Definirsi per sottrazione

III Domenica di Avvento

Is 61,1-2.10-11; Lc 1,46-54; 1 Ts 5,16-24; Gv 1,6-8.19-28

Giovanni indica Gesù, lo battezza, e poi scompare dalla scena.

Sa discernere che Gesù è il più forte, perciò si mostra sempre decentrato, teso a indicare colui al quale devono andare gli sguardi di tutti.

Le autorità di Gerusalemme erano preoccupate di questo strano predicatore, Giovanni, e gli chiedono che idea si è fatto di sé steso. E Giovanni dice anzitutto ciò che non è: non è il Messia, non è Elia, e non si stima nemmeno come profeta. Semplicemente dice di essere la Voce. La Parola è Gesù.

«Io, Giovanni, sono voce di uno che grida nel deserto». In questo atteggiamento c’è la vera grandezza di Giovanni che non chiede di guardare alla sua persona. Come dirà più tardi: «Gesù deve crescere; io, invece, diminuire».

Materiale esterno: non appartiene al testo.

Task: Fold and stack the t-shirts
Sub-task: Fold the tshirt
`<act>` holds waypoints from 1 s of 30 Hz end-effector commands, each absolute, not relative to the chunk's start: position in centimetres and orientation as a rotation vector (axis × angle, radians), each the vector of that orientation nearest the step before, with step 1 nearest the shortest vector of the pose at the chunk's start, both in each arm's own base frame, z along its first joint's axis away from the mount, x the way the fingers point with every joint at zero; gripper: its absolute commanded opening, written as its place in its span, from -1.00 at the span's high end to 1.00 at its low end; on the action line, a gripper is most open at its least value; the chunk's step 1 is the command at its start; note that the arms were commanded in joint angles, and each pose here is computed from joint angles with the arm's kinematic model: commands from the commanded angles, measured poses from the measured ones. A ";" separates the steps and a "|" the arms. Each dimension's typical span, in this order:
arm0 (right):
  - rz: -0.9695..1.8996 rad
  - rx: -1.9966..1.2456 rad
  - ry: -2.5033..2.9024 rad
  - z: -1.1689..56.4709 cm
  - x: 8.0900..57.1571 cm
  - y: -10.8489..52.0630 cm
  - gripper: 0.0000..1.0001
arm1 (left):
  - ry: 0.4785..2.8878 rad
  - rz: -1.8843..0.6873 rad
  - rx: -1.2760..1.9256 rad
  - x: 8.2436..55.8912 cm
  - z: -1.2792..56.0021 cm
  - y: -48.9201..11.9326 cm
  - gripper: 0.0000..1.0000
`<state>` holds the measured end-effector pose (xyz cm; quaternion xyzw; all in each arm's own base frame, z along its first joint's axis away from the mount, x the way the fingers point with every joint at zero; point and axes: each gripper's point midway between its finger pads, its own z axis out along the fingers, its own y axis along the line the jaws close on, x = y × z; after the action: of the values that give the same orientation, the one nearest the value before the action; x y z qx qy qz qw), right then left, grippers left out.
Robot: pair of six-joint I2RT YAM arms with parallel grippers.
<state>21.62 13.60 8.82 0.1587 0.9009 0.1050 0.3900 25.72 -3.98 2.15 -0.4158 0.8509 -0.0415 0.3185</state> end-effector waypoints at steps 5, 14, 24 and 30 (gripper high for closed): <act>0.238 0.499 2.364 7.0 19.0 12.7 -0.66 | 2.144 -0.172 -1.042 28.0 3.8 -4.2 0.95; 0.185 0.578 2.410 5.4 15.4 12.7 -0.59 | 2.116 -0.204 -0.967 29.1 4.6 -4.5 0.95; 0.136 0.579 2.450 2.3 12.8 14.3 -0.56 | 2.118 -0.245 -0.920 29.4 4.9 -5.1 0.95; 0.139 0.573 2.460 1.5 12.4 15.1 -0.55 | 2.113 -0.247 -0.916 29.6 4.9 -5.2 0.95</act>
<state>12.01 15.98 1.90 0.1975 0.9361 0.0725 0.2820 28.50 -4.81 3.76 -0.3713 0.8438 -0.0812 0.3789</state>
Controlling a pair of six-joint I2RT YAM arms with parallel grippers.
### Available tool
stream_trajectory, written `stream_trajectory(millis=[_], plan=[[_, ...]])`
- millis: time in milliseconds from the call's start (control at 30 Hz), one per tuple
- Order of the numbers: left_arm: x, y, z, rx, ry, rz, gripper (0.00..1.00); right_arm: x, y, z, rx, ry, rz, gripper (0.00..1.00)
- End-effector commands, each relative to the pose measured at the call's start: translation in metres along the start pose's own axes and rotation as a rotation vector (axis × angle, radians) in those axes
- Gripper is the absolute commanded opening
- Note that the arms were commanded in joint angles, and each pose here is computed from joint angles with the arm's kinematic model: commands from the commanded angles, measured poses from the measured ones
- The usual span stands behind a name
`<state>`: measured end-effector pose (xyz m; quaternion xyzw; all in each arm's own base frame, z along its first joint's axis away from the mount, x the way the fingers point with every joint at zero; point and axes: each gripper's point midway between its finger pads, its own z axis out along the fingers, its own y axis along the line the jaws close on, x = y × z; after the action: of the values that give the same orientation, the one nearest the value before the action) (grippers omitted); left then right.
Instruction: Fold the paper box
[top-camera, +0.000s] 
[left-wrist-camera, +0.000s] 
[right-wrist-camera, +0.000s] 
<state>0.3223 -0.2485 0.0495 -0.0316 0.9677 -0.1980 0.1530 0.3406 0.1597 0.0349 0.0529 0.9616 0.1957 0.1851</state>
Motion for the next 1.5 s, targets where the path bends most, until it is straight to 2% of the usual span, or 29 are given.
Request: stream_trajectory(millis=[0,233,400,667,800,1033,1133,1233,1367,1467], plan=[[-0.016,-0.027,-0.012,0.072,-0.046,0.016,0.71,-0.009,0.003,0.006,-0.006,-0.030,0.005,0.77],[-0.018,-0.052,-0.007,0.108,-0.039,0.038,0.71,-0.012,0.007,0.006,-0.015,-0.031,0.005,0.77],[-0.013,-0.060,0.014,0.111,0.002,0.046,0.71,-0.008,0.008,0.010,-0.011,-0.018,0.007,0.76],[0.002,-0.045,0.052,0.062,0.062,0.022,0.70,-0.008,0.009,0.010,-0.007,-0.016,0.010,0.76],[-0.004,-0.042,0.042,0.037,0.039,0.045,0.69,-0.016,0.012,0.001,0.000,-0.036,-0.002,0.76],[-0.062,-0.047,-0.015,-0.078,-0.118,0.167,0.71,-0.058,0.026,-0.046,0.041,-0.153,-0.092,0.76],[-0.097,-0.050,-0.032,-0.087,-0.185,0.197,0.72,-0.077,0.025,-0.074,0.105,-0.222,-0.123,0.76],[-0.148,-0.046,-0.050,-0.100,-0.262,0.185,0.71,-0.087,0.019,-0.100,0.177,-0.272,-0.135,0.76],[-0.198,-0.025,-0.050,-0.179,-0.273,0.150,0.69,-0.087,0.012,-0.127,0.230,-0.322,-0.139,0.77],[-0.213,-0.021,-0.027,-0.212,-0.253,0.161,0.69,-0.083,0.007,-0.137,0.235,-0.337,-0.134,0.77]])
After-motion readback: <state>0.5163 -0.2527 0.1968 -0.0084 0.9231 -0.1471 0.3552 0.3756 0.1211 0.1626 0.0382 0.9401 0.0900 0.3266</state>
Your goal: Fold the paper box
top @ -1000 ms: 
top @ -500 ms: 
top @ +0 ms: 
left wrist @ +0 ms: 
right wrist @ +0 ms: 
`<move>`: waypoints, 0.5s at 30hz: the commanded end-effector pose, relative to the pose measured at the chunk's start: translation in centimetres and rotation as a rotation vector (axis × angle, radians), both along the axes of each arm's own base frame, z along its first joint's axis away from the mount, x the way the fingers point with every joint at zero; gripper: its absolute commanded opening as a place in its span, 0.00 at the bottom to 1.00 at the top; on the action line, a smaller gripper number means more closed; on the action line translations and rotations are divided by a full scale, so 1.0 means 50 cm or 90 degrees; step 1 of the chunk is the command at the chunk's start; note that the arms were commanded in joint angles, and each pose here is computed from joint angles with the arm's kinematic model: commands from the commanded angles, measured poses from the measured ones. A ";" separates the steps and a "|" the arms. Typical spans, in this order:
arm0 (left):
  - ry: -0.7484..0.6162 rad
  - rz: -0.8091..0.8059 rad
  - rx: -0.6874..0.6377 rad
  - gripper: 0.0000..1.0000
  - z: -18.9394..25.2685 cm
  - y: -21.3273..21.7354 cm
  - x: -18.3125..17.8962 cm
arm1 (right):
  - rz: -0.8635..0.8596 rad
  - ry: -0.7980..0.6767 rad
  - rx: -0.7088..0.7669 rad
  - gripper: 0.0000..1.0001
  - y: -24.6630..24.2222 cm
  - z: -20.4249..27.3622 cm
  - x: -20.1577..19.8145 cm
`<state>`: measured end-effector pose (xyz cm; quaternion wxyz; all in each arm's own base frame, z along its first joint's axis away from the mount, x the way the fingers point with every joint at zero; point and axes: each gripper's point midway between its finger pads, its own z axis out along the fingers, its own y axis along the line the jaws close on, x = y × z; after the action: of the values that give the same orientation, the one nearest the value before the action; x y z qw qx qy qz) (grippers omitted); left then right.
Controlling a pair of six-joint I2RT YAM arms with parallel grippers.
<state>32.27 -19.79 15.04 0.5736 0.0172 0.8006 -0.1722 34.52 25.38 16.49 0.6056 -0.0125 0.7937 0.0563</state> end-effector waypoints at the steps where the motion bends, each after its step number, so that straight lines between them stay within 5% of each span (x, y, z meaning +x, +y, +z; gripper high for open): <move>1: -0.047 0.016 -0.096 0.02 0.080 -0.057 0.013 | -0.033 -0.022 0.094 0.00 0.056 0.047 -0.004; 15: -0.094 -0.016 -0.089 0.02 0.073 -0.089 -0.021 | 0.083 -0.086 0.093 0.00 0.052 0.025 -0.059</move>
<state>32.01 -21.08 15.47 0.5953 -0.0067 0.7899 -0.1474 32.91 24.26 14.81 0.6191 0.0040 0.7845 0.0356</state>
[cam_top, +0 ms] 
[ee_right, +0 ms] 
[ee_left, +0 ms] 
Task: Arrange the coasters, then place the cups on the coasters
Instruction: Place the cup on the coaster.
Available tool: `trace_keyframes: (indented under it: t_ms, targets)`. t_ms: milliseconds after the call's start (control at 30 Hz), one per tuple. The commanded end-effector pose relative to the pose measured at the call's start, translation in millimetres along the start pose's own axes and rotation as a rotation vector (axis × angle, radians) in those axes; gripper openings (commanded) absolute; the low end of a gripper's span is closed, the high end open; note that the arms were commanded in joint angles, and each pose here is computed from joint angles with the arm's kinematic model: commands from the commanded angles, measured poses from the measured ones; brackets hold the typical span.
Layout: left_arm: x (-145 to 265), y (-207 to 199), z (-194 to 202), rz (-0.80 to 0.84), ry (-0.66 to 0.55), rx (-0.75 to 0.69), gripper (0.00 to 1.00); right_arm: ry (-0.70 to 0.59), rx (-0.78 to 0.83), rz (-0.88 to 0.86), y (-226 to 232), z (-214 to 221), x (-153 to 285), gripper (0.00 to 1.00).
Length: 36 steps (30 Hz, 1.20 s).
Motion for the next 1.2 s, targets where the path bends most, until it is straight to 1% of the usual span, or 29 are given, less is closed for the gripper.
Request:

«Cosa dici di te stesso?».

Le risposte di Giovanni sono sapienti, straordinarie. Per dire chi siamo, per definirci, noi siamo portati ad aggiungere, ad elencare informazioni, titoli di studio, notizie, realizzazioni nella vita, incarichi.

Giovanni il Battista fa esattamente l’opposto, si definisce per sottrazione, e per tre volte risponde: «Io non sono il Cristo, non sono Elia, non sono… ».

Giovanni capisce chi è per sottrazione: io sono solo voce, la Parola è un Altro.

Tutti i giorni, ognuno di noi, in qualche modo è raggiunto dalla domanda: «Tu, chi sei? ». Lo sguardo degli altri ci invita a riconoscere la nostra identità.

In questo, è sempre molto forte la tentazione di mostrare i nostri profili migliori, anziché raccontare la complessità e le contraddizioni che ci abitano.

La risposta consiste nello sfrondare da apparenze e illusioni, da maschere e paure la nostra identità. Meno è di più.

È sempre più facile sorridere e dissimulare piuttosto che ammettere di far parte di quel popolo che il profeta Isaia definisce composto da «miseri, schiavi, prigionieri» che ogni giorno devono convivere con i loro «cuori spezzati».

Eppure, questa è domenica della gioia, e il «gioire pienamente nel Signore» non dipende dalla quantità di luce che crediamo – o mostriamo – di avere, ma dal credere che le tenebre siano rischiarate dalla fedeltà di Dio.

La testimonianza di Giovanni Battista, dalla parola asciutta e sincera, ci ricorda che per accedere alla gioia del Natale non dobbiamo fare altro che guardare in modo autentico la vita per quello che ci consente di fare e di essere, senza indulgere in aspettative e illusioni con cui facilmente cerchiamo di evadere dalla realtà. Il Signore viene non per ciò che meritiamo, ma per ciò di cui abbiamo bisogno.

Giovanni il battista è dunque il testimone.

A volte per il ruolo che occupi, per il lavoro che nella vita svolgi può succedere di trovarti sul palcoscenico, con gli occhi puntati addosso. A questa situazione ci si può affezionare anche un po’ e diventa difficile mettersi da parte, distogliere l’attenzione dalla propria persona che può aver raggiunto una certa fama.

Giovanni Battista è un testimone che attira l’attenzione su Gesù Cristo.

Ogni battezzato è un testimone quando cerca di incoraggiare le persone che incontra a mettersi in relazione con il Signore.

È faticoso accettare una testimonianza che richiede di mettersi da parte, silenziosi, deboli, di saper avere una certa distanza che custodisce dall’attesa delle folle, spesso fuorvianti.

Ai discepoli è chiesta la responsabilità di annunciare il vangelo, e da Giovanni il Battista dobbiamo imparare anche il come annunciarlo: con forza, ma anche nell’umiltà perché al centro resti Cristo e non noi.

 

 

Immaagine: Edward Hopper, Rooms by the Sea.